暗闇の中であたしと、少し離れたところに白鷹のみんながいる。
「菜生」
あたしの名前を優しく呼ぶてった。
あたしは笑顔になって、みんなのところへ駆け寄ろうとしたけど、まるで鎖に繋がれたように足が動かない。
え、なんで……?
今すぐにみんなのところに行きたいのに。
足を動かせなくて困っていると、再びてったが声をかけてきた。
「菜生。

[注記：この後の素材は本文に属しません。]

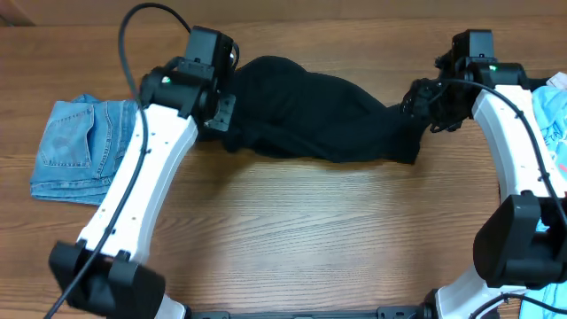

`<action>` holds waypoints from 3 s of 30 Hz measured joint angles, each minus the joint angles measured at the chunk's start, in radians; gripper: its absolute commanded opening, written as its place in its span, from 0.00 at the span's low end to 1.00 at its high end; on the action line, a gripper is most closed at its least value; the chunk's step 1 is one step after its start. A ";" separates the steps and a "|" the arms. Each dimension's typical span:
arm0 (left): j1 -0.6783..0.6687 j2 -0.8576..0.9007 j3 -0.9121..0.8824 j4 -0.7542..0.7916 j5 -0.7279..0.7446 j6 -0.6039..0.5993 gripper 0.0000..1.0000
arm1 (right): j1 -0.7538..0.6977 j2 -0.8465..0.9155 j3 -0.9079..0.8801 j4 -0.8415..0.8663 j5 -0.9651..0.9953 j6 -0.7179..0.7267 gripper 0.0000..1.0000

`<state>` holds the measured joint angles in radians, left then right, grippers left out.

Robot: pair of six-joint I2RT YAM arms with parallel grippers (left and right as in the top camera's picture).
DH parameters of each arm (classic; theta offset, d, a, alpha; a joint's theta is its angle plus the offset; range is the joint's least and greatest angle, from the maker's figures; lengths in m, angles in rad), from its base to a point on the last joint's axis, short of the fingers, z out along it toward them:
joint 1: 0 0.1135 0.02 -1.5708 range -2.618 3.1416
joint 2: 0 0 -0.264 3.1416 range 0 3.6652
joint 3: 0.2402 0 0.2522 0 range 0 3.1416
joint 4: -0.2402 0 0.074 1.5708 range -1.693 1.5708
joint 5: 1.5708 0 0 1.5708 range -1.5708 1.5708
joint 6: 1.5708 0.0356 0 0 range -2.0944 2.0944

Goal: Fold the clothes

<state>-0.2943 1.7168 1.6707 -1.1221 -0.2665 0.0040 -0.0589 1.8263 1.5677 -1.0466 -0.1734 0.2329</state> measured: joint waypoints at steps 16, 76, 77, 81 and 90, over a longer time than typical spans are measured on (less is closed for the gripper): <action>0.001 0.031 0.000 -0.001 0.001 0.000 0.04 | -0.034 0.017 -0.368 0.237 0.034 0.035 0.33; 0.003 0.031 0.002 0.013 0.001 0.007 0.04 | -0.051 0.031 -0.433 0.501 -0.185 0.150 0.04; 0.003 0.031 0.013 -0.010 0.001 0.006 0.04 | -0.060 0.003 -0.423 0.460 -0.185 0.130 0.04; 0.014 0.033 0.136 -0.095 0.002 -0.005 0.04 | -0.092 -0.186 -0.401 0.373 -0.182 0.100 0.04; 0.021 0.033 0.378 -0.265 0.001 -0.014 0.33 | -0.105 -0.460 -0.378 0.269 -0.125 0.084 0.04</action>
<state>-0.2729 1.7496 2.0487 -1.3872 -0.2657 -0.0101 -0.1642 1.3663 1.1892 -0.7776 -0.2981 0.3168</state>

お前の好きなほうを選べ。白鷹か朱雀、どっちと一緒にいたいのか……」
「え……?」
な、に言ってるの?
意味がわからないよ。
「俺らはお前を苦しめてまで傍にいさせたくないからな。菜生が自分で選べ」
選べだなんて、そんなの白鷹を選ぶに決まってるじゃん。
そんな当たり前のこと、なんで……。
呆然と立ち尽くすあたし。
そうしている間に、てったたちはくるりと体の向きを変え、歩き出した。
……怖いくらい優しい笑みを残して。
「……じゃあな、菜生」
”待ってよ!!”
そう叫びたくても、声が出てくれない。
引き止めたいのに、今すぐ駆け寄りたいのにっ……!
あたしが一緒にいたいのは、白鷹だけだよ…!
……思いは届かず、みんなの後ろ姿は暗闇に消えていった──。